Pengetahuan tradisional adalah bagian tak terpisahkan dari identitas budaya Indonesia. Seni kerajinan, pengobatan tradisional, hingga ritus budaya, yang merupakan bagian dari pengetahuan tradisional mencerminkan kekayaan dan keunikan warisan bangsa yang diwariskan secara turun-temurun. Namun, tantangan globalisasi dan modernisasi menuntut upaya konkret untuk melindungi serta melestarikan pengetahuan tradisional dari ancaman klaim pihak asing dan eksploitasi yang tidak adil.
Memahami Pengetahuan Tradisional
Pengetahuan tradisional mencakup beragam karya intelektual berbasis komunitas yang diwariskan melalui generasi. Berdasarkan definisi dari World Intellectual Property Organization (WIPO), pengetahuan tradisional meliputi praktik, keterampilan, dan pengetahuan yang membentuk identitas budaya suatu komunitas tertentu. Contohnya meliputi tradisi pembuatan perahu Pinisi oleh masyarakat Bugis dengan teknik pembuatan tanpa paku, hingga ritual Kasada oleh masyarakat Tengger di Jawa Timur yang mencerminkan hubungan erat antara manusia dan alam, dengan melemparkan hasil bumi ke kawah Gunung Bromo. Selain itu, tradisi pengobatan jamu, dengan bahan-bahan seperti kunyit dan jahe, adalah bentuk pengobatan tradisional yang terus relevan hingga kini.

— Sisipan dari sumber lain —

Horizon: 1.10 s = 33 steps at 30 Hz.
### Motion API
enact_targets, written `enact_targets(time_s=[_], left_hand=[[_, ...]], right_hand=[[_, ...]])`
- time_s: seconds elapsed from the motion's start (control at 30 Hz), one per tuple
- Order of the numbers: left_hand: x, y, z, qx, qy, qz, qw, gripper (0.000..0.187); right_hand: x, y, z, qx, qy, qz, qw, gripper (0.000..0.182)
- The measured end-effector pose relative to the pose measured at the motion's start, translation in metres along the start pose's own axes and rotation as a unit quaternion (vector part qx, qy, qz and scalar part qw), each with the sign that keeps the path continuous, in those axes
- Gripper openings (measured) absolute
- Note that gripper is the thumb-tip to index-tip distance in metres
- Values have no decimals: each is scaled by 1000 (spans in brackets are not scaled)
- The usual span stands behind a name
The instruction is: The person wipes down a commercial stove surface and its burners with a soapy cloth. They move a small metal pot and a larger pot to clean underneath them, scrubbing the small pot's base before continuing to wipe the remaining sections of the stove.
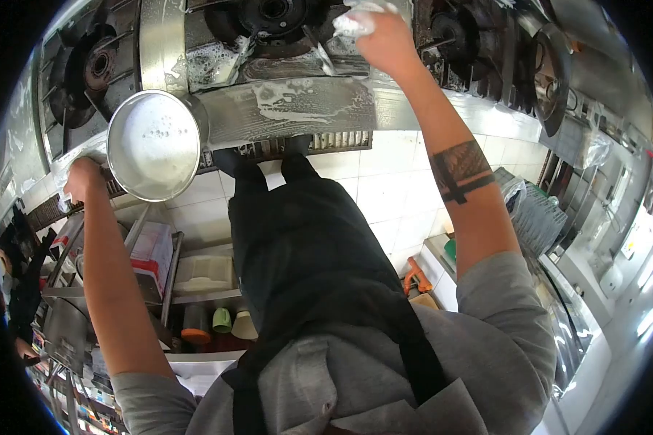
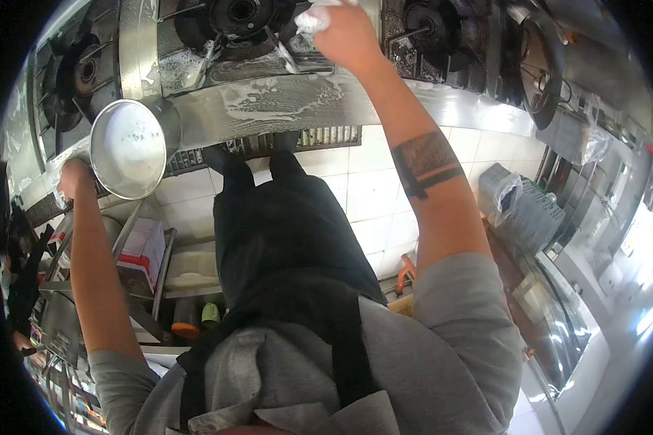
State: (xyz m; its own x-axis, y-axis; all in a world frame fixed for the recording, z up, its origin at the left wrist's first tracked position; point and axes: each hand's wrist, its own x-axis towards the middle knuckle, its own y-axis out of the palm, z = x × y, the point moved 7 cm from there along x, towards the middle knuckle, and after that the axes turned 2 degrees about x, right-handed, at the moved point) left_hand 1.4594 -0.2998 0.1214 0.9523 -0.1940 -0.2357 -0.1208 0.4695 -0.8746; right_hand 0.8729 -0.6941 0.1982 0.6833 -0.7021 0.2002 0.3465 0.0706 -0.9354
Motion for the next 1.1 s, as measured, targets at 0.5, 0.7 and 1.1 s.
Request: enact_targets(time_s=[0.5,0.7,1.1], left_hand=[[-36,-32,15,-366,-260,-43,892,75],[-52,-53,10,-365,-222,-21,904,80],[-32,-36,18,-351,-223,-52,908,67]], right_hand=[[-9,-34,-45,42,241,11,969,41],[81,-2,1,-98,36,90,990,32],[76,0,-14,49,104,-44,992,25]])
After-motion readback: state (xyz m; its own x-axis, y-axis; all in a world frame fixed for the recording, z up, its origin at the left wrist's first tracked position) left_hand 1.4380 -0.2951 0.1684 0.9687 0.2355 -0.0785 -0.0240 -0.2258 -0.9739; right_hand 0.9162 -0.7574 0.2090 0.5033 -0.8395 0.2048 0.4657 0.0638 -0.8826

Kriteria yang membedakan pengetahuan tradisional mencakup beberapa aspek penting. Pengetahuan ini dihasilkan, dikembangkan, dan diwariskan dalam konteks tradisional serta mencerminkan identitas budaya komunitas tertentu, seperti teknik pembuatan pada suatu alat musik yang diturunkan generasi ke generasi. Keberlanjutan antar generasi ini menjadi esensial, di mana nilai-nilai budaya lokal tetap hidup dan dijaga bersama. Selain itu, pengetahuan tradisional sering kali bersifat kolektif, menekankan tanggung jawab bersama dalam pemeliharaannya. Semua aspek ini menunjukkan bahwa pengetahuan tradisional tidak hanya menjadi simbol identitas, tetapi juga memiliki nilai ekonomi yang mendukung kesejahteraan masyarakat adat.

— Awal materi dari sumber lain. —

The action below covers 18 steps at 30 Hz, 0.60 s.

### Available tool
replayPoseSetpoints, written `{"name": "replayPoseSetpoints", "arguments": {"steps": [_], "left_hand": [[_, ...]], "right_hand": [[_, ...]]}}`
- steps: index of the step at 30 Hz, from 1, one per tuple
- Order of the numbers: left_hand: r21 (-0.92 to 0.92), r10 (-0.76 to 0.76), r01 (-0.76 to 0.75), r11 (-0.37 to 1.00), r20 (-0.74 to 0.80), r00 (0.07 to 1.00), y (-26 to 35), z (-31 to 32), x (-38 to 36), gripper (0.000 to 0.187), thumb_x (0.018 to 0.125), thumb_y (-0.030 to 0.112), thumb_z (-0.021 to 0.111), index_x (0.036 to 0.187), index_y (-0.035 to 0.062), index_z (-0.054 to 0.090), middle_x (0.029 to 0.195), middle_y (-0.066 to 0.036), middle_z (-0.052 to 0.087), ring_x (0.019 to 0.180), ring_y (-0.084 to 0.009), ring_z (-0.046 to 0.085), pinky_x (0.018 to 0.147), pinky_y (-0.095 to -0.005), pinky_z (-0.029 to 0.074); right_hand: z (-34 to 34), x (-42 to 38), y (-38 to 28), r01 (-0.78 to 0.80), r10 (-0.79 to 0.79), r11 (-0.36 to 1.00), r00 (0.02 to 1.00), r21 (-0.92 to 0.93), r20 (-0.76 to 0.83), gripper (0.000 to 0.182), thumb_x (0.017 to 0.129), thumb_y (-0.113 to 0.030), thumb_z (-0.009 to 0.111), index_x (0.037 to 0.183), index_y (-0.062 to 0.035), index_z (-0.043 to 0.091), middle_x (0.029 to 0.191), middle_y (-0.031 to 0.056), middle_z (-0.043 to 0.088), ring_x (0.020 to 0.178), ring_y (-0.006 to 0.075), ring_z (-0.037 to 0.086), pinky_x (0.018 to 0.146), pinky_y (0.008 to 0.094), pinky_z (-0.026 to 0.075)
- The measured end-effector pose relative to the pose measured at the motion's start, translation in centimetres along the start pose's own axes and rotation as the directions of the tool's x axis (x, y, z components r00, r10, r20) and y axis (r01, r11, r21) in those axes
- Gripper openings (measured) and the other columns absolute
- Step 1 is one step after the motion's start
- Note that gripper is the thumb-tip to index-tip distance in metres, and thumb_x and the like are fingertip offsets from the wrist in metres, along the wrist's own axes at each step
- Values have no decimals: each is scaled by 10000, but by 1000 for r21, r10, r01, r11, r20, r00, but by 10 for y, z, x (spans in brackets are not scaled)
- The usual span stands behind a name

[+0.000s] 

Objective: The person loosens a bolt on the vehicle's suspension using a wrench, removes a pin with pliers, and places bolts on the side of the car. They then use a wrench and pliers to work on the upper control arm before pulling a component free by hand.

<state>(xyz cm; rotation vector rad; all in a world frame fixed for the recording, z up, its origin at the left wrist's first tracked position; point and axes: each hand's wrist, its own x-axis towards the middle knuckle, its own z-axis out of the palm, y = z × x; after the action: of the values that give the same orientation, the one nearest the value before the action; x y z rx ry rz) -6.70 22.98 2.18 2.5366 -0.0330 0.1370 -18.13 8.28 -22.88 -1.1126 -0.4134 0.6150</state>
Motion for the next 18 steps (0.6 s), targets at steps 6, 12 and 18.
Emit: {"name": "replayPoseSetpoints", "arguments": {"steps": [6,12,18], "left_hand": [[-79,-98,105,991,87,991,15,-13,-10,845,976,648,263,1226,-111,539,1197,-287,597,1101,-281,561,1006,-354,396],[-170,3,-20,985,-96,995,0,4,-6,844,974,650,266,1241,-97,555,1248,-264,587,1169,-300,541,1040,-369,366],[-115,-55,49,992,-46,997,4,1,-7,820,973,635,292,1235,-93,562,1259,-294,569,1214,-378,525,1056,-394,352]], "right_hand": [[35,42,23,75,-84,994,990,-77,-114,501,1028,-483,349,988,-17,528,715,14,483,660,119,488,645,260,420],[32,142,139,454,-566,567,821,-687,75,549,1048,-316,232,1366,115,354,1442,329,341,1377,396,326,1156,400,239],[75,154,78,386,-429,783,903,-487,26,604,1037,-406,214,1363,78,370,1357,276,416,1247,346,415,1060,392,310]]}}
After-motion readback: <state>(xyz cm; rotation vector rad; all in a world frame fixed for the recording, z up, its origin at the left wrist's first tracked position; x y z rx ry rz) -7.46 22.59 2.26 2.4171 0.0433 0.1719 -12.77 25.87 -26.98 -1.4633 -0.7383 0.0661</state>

Pengetahuan ini memiliki nilai strategis, baik secara ekonomi, sosial, maupun budaya. Oleh karena itu, pelestarian pengetahuan tradisional tidak hanya berfungsi sebagai upaya mempertahankan warisan budaya, tetapi juga memberikan manfaat langsung kepada masyarakat adat yang mengelolanya.

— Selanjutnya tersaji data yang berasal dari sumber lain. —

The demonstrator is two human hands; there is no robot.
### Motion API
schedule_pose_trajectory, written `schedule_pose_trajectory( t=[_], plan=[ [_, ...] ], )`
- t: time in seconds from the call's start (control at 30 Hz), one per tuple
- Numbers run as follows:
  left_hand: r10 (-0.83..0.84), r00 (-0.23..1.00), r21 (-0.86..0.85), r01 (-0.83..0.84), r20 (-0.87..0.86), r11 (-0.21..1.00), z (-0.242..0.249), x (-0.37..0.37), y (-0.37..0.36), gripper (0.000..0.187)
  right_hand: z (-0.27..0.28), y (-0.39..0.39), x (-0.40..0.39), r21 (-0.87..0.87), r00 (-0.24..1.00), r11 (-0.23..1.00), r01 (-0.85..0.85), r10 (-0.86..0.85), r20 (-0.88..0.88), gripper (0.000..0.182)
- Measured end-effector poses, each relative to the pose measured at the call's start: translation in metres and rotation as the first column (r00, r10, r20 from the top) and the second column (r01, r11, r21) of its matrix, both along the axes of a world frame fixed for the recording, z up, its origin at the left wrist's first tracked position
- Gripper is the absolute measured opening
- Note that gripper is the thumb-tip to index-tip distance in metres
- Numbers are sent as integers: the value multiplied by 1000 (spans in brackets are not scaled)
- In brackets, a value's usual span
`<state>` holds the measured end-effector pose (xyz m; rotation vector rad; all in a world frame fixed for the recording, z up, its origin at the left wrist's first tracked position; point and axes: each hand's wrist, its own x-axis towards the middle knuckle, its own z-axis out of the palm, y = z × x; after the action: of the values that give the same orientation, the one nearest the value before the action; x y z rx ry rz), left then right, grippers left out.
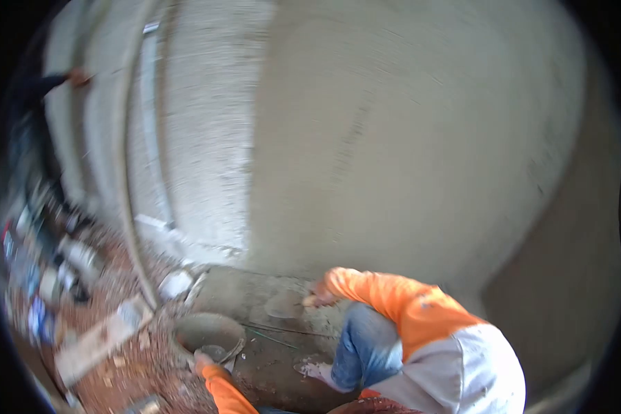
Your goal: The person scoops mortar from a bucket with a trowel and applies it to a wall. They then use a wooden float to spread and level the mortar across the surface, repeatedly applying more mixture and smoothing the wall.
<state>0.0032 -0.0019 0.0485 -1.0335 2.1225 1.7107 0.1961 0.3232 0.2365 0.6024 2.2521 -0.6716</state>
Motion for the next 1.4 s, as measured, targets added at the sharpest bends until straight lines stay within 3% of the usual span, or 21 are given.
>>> schedule_pose_trajectory(
  t=[0.1, 0.17, 0.2, 0.27, 0.3, 0.4, 0.47, 0.63, 0.8, 0.93, 1.03, 1.2, 1.4],
  plan=[
    [169, 985, 177, -161, -30, 971, -2, 7, -2, 53, 16, -14, -11, 57, 997, 995, -76, 76, 10, 34],
    [62, 954, -180, -118, -294, 977, -18, 3, 2, 53, 3, -4, -10, -57, 1000, 998, -21, 22, 19, 31],
    [100, 954, -161, -150, -282, 976, -36, -7, 9, 53, 4, -5, -14, -37, 998, 998, -54, 55, 31, 31],
    [168, 984, -118, -174, -56, 978, -76, -20, 16, 58, 6, -8, -12, -44, 999, 999, 29, -27, 38, 34],
    [219, 953, 2, -224, -209, 975, -34, -5, 13, 61, -4, 2, -12, -64, 999, 998, -15, 18, 48, 39],
    [268, 962, 46, -265, -57, 963, -16, -2, 12, 60, -1, 2, -11, -94, 998, 995, 14, -8, 55, 40],
    [258, 963, 56, -255, -74, 965, -38, -9, 14, 60, 5, -3, -14, -79, 996, 997, 15, -7, 91, 40],
    [261, 944, 61, -254, -204, 965, -6, 2, 10, 61, 7, -9, -14, -45, 994, 999, 15, -10, 110, 40],
    [216, 964, 96, -203, -155, 975, 31, 12, 2, 62, -4, 4, -8, -66, 996, 998, 19, -13, 89, 37],
    [269, 954, 128, -252, -132, 959, -3, 3, 9, 62, -5, 3, -7, -42, 993, 999, 26, -21, 115, 35],
    [259, 931, 223, -204, -257, 953, -10, 2, 7, 62, -5, 4, -7, -34, 995, 999, 13, -9, 101, 35],
    [245, 953, 123, -226, -175, 966, 5, 6, 5, 62, -1, -1, -8, -32, 994, 999, 6, -2, 113, 35],
    [249, 960, 156, -228, -132, 961, -14, 1, 8, 62, 12, -13, -8, -32, 995, 999, 19, -16, 94, 33]
  ],
)
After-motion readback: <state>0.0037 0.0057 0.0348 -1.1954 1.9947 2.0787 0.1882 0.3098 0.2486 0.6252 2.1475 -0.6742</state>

Perlindungan Hukum dan Prinsip Kemanfaatan
Indonesia telah mengambil langkah-langkah hukum untuk melindungi pengetahuan tradisional, termasuk melalui Undang-Undang Nomor 5 Tahun 2017 tentang Pemajuan Kebudayaan dan Peraturan Menteri Hukum dan HAM Nomor 13 Tahun 2017 tentang Data Kekayaan Intelektual Komunal. Prinsip kemanfaatan menjadi dasar utama pengaturan ini, dengan tujuan memberikan manfaat sebesar-besarnya bagi masyarakat adat.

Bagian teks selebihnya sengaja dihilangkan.